Happy Birthday! I Got You a Blanket.

“This morning, Jesus Christ, the Son of God, condescended to come and dwell within me, and gave Himself to me!”

Any day that starts with those words is a good day for me.

In fact, any day above ground is a good day for me. But today was a special day in many other ways. First, though, it is Advent and Our Lord has seen fit to give me many opportunities for growth in holiness. I, unfortunately, being a notorious sinner, will probably bungle the whole thing. But here’s what we’ve got… I’ve got daily Mass (Deo Gratias!), my daily rosary (and He’s given me plenty of time in each day to get it done), the St. Andrew Christmas novena, my ongoing St. Rita novena (I am still praying for all of you!), an Immaculate Conception novena, and in a few days, a Guadalupe novena. Couple that with the fact that our parish priests have done such a good job of driving home the need to fast, sacrifice, and mortify more; and this Advent could be the best ever.

But this morning… I hopped out of bed at 6AM more cheerful than I am usually am. I went for my coffee (I take it black, thank you) and said the Angelus. Then I began with my morning prayers. I do this on my front porch with the aforementioned coffee (and usually a smoke). This morning it was a chilly 35 degrees – just like I like it and just perfect for the classic red union suit I wore under my PJ’s and robe. And THEN I went to Mass to celebrate the Feast of St. Andrew, who is my patron saint by way of my confirmation and so I bear his name (buried in the midst of a few others).

I spent most of the day running a few errands. I took my sister to the airport. She had been visiting for Thanksgiving. I spent the rest of a few gift cards I had for Lowes on a giant new tool for my workshop that I’ve had my eye on. Believe me, I’m not a carpenter but woodworking runs in my family and I have done a few projects that I think are kind of cool. With this baby, I will be doing a whole lot more.

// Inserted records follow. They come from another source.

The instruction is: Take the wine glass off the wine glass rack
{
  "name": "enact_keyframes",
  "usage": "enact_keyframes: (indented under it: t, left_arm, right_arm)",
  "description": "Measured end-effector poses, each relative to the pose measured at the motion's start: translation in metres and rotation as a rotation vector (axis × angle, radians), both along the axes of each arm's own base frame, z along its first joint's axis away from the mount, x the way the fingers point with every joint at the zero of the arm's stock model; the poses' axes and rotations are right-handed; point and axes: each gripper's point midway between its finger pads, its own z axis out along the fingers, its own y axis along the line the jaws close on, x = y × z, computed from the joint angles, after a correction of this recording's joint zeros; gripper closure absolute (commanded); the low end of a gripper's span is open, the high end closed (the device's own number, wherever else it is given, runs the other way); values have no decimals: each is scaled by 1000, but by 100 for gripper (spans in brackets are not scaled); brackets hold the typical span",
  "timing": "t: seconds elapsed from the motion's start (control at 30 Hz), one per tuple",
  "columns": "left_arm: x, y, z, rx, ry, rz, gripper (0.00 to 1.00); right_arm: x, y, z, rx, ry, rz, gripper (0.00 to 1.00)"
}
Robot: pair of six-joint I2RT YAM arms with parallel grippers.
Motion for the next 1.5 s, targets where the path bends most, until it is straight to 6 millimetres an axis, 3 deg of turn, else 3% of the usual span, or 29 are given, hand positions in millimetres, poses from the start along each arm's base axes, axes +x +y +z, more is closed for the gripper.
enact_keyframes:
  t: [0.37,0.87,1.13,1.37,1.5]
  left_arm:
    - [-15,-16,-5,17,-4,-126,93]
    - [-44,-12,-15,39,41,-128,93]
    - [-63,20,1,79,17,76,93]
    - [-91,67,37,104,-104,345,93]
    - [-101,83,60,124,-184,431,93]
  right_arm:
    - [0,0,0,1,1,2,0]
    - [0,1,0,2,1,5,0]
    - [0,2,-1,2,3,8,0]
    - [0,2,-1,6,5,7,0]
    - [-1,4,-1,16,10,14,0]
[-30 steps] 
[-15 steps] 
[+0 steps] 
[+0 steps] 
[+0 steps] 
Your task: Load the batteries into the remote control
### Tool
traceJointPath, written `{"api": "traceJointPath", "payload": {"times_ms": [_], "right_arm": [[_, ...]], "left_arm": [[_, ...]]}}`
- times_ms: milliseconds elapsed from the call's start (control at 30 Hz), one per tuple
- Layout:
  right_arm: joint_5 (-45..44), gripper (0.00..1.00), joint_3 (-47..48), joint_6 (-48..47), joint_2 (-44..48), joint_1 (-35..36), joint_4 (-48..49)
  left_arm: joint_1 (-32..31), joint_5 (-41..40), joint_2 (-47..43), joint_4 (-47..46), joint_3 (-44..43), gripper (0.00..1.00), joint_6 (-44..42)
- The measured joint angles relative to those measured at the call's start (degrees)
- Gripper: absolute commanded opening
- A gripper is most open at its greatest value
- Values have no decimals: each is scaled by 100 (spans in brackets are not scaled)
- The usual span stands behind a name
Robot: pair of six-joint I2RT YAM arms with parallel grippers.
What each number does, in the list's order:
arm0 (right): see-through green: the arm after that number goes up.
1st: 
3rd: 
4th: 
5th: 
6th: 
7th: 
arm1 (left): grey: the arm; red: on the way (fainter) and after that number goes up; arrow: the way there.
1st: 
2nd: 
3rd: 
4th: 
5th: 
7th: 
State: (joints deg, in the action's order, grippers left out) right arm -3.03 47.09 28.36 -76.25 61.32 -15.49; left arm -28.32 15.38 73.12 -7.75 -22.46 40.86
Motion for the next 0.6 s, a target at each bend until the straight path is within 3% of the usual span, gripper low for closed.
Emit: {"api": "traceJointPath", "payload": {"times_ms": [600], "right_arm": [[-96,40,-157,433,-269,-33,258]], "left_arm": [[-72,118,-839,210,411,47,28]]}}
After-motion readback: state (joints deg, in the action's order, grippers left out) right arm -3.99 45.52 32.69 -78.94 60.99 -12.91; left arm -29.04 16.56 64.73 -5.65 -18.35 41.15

Why is any of this important?

You might remember the reference in last night’s post to the Brazilian steakhouse. All of it – Mass, the new tools, lunch with my sister and kids? I was celebrating two of the most significant moments in my life.

Today is my twin sister’s birthday. The problem is that I don’t get to visit her these days. We live kind of far apart but we’ll always be close. It’s a twin thing. I asked another sister if she could pick up my birthday present for the twin and deliver it and she graciously agreed. It’s funny, but I’ve been getting her the same gift for years now. Every year it’s the same old thing. It’s a blanket. It’s my way of taking care of the earthly abode she will one day inhabit again.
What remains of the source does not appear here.